【プロローグ】 アイ アム デッド
季節は春だ。
校門を潜ると両脇には少し遅めの桜並木。
俺こと岬太陽は二年生になった。
花城学園に入って二度目のこの季節。校舎の内外を問わず新しい環境に心湧く生徒たちで賑わっている。
新学年とはいえ二年にもなれば馴染むのも早いもので、教室に入るといくつかの仲の良い者同士の塊がほぼ同じ面子、ほぼ同じ位置にに構成されている。
勿論その面子以外と交流が少ないなんてことはない。このクラスはわりとフレンドリーな奴が多いのだ。
「太陽ー!」
教室に入ってすぐに俺の名前を呼ぶ声がする。視線をやると前後の席に座った新と湊の二人が手招きをする。俺はすぐに二人に寄っていく。
「湊、おはよ。新も」
「なんだ、俺はついでか?」
新が言うと三人で笑い合う。
「土曜日は五時前に私ん家だからね」
そう言って俺の肩を叩くのは藤堂湊。
彼女とは去年も同じクラスだ。
ボーイッシュな性格とノリの良さが合ったのか一番と言っていいほど仲のいい友達の一人になった。と言っても浮ついた様な関係では全くないけど。
「新は一緒に行かないのか?」
俺はもう一人に向き直る。
「俺はちょっと早めに行きたいから遠慮しとくよ。わるいな」
と、無駄に爽やかに答えるのは高宮新。
知り合ったのはこのクラスになってからだったが人当たりがいい性格のせいか既に名前で呼び合うぐらいの間柄になった。活発な新はよくクラスを勝手に仕切っている。
「なんで早く行きたいわけ?」
湊が不思議そうに聞いた。
「そりゃお前、俺が一番に行ったらその分全員揃うまで待ってる時間が長くなる。それすなわちまだ仲良くなってない女子たちとの仲を育む時間も長くなるってわけだ」
「相変わらずね」「相変わらずだな」
湊と声を揃える。
「なんだよ二人して。人間異性がいないと幸せにはなれないんだぜ? それにお前ら二人の邪魔しないでやろうと気遣ってやってるのにさ」
「はいはい、気遣ってくれてありがと」
湊はやれやれといった感じだ。
こうやって遠慮せずに冗談交じりになんでも言い合える空間は心地が良かった。
ちなみに話の内容は週末に控えたクラスの親睦会の待ち合わせの話だ。新が提案した親睦会にはクラスのほとんどが参加する予定になっている。このクラスはわりとフレンドリーな奴が多いのだ。

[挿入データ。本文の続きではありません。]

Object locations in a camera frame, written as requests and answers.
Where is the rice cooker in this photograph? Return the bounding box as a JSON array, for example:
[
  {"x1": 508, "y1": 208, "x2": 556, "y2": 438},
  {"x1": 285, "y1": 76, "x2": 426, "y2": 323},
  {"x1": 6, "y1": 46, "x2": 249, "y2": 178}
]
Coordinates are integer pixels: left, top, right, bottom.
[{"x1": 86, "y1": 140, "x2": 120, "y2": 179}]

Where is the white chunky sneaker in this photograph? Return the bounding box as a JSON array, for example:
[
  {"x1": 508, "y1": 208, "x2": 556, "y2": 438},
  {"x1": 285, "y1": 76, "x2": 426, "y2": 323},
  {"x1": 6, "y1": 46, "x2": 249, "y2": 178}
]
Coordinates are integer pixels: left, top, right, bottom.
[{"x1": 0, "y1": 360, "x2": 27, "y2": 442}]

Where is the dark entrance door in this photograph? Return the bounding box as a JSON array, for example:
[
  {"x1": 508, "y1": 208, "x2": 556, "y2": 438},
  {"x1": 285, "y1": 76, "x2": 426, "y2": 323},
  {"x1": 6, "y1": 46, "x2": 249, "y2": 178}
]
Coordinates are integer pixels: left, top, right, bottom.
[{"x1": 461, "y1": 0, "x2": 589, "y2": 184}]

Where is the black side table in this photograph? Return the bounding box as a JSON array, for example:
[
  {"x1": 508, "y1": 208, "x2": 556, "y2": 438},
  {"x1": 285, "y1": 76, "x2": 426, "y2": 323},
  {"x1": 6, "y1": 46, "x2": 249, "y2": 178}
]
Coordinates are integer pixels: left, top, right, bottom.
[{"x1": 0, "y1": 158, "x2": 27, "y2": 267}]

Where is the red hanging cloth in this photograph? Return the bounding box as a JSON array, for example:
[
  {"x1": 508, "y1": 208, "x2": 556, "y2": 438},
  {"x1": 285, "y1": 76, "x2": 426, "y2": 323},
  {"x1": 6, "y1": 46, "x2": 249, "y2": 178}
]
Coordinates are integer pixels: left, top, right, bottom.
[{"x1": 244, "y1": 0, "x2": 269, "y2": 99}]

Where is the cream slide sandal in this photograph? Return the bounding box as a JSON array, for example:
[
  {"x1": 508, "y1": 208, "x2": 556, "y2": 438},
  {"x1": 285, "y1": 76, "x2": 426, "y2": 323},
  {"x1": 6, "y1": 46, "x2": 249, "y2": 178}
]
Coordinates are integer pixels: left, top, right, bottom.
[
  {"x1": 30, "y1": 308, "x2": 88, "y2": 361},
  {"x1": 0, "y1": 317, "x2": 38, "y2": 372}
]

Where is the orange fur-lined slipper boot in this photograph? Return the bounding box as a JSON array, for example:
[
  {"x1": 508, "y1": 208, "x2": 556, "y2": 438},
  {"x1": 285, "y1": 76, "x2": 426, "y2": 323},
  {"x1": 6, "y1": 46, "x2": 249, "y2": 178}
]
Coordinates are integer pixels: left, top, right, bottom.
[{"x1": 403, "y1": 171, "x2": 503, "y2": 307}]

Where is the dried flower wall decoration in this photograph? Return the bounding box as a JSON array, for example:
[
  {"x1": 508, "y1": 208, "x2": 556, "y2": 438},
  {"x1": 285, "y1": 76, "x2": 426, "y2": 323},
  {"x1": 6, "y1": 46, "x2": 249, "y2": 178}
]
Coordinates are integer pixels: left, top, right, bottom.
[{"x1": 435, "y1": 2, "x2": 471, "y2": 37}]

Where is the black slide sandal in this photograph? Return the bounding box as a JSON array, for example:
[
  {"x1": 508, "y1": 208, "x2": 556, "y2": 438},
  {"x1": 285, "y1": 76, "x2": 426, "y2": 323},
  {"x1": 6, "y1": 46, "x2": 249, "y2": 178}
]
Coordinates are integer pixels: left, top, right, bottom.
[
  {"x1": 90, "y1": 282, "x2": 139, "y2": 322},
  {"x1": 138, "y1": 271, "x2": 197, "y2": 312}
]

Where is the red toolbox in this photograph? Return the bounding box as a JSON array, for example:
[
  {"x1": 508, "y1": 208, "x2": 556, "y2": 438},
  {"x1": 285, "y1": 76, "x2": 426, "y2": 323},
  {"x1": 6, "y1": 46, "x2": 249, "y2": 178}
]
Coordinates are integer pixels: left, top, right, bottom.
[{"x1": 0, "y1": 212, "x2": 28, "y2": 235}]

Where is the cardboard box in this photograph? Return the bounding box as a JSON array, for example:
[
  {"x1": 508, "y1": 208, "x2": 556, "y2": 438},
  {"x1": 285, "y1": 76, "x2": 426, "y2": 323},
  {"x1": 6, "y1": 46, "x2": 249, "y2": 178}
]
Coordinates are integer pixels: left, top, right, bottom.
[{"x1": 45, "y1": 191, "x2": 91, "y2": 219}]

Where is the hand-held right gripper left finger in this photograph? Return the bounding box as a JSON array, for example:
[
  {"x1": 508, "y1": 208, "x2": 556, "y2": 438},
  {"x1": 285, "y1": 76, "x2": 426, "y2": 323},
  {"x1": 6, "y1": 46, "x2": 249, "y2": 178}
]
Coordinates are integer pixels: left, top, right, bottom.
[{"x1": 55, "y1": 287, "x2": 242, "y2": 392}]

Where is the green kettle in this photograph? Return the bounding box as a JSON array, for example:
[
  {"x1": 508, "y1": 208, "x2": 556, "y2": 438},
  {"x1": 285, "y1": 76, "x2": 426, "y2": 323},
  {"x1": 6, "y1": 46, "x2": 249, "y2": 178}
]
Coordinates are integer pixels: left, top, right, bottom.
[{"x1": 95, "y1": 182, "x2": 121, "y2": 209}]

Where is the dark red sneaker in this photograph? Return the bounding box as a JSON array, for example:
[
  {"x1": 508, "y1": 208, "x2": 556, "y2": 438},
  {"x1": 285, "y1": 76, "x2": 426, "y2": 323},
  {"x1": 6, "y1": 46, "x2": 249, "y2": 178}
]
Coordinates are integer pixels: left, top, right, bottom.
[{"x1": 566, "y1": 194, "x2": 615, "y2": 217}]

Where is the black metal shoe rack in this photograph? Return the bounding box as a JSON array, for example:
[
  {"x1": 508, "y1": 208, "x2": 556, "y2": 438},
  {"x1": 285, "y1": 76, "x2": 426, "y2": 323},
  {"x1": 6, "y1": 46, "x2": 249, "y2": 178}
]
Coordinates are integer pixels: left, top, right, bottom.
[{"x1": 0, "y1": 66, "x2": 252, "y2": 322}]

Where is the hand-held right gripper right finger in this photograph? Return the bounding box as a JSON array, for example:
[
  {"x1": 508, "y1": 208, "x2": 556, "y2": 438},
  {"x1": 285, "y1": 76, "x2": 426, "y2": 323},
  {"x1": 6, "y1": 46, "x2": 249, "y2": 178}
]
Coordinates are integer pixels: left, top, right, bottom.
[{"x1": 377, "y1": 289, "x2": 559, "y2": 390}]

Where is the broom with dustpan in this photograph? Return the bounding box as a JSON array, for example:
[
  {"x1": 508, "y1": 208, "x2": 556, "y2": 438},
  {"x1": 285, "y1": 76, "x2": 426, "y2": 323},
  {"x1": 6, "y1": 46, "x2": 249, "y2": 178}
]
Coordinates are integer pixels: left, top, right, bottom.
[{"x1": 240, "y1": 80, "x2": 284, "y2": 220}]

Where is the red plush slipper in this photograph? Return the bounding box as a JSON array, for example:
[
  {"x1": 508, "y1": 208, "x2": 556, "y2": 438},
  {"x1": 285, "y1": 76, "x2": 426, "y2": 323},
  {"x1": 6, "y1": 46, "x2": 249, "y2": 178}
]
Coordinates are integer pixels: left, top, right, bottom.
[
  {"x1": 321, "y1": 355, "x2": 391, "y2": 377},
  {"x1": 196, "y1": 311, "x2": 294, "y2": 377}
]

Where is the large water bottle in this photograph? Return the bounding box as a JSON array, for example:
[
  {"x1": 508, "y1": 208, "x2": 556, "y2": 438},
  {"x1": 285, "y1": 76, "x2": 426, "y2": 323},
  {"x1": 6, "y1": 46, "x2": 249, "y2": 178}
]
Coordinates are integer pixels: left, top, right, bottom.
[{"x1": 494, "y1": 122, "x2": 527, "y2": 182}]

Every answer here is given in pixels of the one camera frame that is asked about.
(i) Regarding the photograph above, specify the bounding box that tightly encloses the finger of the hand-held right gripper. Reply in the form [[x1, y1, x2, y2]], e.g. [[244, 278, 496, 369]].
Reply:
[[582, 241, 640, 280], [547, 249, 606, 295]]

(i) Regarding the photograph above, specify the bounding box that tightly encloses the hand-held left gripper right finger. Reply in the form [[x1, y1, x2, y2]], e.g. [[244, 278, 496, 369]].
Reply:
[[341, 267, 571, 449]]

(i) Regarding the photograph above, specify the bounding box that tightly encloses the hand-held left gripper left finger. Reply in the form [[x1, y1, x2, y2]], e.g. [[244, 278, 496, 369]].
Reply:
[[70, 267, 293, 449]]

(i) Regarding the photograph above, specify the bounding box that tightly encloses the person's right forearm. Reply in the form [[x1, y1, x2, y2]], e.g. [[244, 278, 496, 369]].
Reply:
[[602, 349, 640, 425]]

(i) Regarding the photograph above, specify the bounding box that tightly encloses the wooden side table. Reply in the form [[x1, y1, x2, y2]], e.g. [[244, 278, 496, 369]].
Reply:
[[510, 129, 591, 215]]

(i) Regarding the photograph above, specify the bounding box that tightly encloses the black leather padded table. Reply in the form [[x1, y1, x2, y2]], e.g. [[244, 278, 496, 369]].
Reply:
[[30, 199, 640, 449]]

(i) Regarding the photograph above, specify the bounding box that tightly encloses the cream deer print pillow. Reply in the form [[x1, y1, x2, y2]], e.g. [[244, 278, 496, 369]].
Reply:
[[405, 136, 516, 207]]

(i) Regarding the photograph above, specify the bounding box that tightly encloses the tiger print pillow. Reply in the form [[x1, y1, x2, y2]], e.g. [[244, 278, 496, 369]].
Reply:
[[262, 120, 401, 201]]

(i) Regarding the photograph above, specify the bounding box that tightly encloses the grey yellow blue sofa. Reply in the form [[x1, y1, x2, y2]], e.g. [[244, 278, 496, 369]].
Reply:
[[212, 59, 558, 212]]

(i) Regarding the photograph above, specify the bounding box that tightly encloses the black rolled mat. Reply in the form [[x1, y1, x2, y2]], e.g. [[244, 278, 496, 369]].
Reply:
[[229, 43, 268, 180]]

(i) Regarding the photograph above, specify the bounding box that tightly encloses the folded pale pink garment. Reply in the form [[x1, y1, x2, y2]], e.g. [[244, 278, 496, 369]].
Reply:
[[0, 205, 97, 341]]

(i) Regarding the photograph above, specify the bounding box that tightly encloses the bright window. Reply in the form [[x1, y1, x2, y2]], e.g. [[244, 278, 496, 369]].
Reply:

もっとも湊と一緒に行く理由は単に俺の家から集合場所までに湊の家があるってだけだが、俺自身とても楽しみにしている。
高校に入ってからの一年はあっという間で、その理由は楽しい時間は早く過ぎる原理で、恋人こそ居なかったものの毎日を楽しく充実した日々を送っていた。
そんな俺ですが、
本日…………お亡くなりになりました。